The scheme implemented in this patch and which might be done with additional compile unit keeping types - visit CU only once and then it might be unloaded from the memory:

  1. the first pass enumerates in a multithreaded manner all object files, all compile units. Each CU is loaded, analyzed for types(there would be created a list of attribute referencing types), emitted. types moved into the artificial CU. unloaded.
  1. Emit artificial CU(After the first pass is finished all CU are unloaded from the memory, except the artificial one).
  1. Patch sizes/offsets/references after individual CU bodies are glued into the resulting file. (At this stage type's references from already emitted CU bodies would be patched to proper offsets inside artificial CU).

this scheme does not need to have two passes and it does not need to load all CUs into the memory at the same time.

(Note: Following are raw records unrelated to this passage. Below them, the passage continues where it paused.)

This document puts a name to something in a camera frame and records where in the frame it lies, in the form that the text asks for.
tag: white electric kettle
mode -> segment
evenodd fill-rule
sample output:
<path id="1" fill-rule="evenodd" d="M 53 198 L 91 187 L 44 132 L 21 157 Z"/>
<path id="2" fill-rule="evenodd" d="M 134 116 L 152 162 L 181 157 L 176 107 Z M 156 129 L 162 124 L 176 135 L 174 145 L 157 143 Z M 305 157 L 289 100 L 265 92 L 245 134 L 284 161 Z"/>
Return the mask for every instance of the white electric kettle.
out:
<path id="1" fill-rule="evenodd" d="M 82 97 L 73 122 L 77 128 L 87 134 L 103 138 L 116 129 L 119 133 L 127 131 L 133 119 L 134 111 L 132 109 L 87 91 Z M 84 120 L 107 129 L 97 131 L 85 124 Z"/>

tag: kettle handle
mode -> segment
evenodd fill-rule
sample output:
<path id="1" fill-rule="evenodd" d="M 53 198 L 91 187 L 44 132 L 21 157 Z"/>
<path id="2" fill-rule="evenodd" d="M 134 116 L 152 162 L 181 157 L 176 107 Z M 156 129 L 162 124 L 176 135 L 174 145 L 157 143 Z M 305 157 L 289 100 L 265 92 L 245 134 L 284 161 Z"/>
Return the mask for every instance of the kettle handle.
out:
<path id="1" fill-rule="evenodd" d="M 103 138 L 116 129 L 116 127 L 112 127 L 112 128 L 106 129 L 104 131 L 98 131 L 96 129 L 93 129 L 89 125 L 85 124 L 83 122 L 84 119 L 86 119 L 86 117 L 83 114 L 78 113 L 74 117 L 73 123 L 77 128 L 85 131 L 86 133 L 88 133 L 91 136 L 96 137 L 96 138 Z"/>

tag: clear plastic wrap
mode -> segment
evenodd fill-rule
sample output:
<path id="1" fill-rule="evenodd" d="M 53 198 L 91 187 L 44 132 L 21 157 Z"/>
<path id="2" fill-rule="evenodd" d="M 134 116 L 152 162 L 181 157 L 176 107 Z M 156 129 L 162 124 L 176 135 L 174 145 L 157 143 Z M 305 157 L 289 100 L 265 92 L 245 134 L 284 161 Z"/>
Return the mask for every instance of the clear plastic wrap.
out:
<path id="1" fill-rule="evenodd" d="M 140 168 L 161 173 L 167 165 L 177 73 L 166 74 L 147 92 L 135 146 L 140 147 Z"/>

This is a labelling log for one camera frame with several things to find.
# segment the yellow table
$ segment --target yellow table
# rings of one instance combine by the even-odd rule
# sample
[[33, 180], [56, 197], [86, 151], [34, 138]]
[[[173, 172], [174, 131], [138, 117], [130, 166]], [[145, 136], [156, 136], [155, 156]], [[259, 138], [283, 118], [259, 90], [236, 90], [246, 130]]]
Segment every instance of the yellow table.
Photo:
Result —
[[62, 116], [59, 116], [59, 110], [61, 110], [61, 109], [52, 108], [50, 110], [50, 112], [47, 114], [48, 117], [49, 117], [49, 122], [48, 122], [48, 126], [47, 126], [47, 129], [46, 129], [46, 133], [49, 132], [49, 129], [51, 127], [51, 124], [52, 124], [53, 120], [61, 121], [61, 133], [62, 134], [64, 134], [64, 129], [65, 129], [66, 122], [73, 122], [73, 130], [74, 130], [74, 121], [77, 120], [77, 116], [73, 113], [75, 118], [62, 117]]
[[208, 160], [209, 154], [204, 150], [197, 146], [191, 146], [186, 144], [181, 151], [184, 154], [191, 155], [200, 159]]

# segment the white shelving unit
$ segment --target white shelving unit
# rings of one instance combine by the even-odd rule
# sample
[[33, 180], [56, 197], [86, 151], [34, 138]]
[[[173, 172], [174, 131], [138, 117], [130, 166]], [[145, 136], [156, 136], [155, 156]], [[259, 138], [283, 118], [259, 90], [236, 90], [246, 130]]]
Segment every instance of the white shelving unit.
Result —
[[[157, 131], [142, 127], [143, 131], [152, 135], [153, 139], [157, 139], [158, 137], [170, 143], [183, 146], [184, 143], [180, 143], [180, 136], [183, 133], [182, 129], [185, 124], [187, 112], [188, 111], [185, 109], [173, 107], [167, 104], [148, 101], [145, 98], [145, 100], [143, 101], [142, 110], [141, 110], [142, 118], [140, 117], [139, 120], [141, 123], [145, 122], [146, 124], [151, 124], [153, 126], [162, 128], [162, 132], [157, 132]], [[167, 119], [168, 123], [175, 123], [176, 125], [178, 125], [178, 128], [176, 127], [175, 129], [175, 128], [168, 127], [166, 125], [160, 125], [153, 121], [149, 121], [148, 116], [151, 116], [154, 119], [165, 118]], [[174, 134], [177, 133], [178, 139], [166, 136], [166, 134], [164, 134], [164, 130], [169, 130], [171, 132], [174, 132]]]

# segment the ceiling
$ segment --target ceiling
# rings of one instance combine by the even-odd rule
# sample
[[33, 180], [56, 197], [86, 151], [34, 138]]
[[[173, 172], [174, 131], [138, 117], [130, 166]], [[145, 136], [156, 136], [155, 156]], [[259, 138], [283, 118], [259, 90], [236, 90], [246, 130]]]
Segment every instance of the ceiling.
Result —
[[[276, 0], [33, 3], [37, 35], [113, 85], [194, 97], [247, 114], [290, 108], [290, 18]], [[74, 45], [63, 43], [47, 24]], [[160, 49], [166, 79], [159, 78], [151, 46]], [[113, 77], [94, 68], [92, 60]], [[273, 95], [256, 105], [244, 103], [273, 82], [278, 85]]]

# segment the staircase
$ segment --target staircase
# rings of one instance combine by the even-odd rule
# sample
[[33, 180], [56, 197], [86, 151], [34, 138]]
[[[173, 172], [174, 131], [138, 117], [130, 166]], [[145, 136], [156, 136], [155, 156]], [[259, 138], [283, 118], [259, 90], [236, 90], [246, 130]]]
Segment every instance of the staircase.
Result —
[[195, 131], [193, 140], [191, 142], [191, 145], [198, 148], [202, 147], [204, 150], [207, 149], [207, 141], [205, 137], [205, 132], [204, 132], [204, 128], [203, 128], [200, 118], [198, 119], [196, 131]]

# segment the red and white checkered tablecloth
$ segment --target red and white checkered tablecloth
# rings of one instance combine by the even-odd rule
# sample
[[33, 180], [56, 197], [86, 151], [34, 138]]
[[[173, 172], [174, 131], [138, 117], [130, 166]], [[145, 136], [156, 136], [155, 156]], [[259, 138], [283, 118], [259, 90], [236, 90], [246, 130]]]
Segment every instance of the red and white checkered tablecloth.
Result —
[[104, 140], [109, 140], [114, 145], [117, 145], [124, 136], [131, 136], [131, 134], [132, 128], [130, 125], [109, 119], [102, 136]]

(as for type merging - that might also be possible with the scheme I'm proposing - if we're rewriting DIEs anyway, seems plausible we could add new child DIEs to canonical type type DIEs)

That would be one more reason to keep CUs in memory. When we rewrite a canonical DIE in some CU we would need to gather all children from all other CUs.

The artificial CU(from the scheme with separate CU keeping types) would have merged type so it does not require to keep source CU.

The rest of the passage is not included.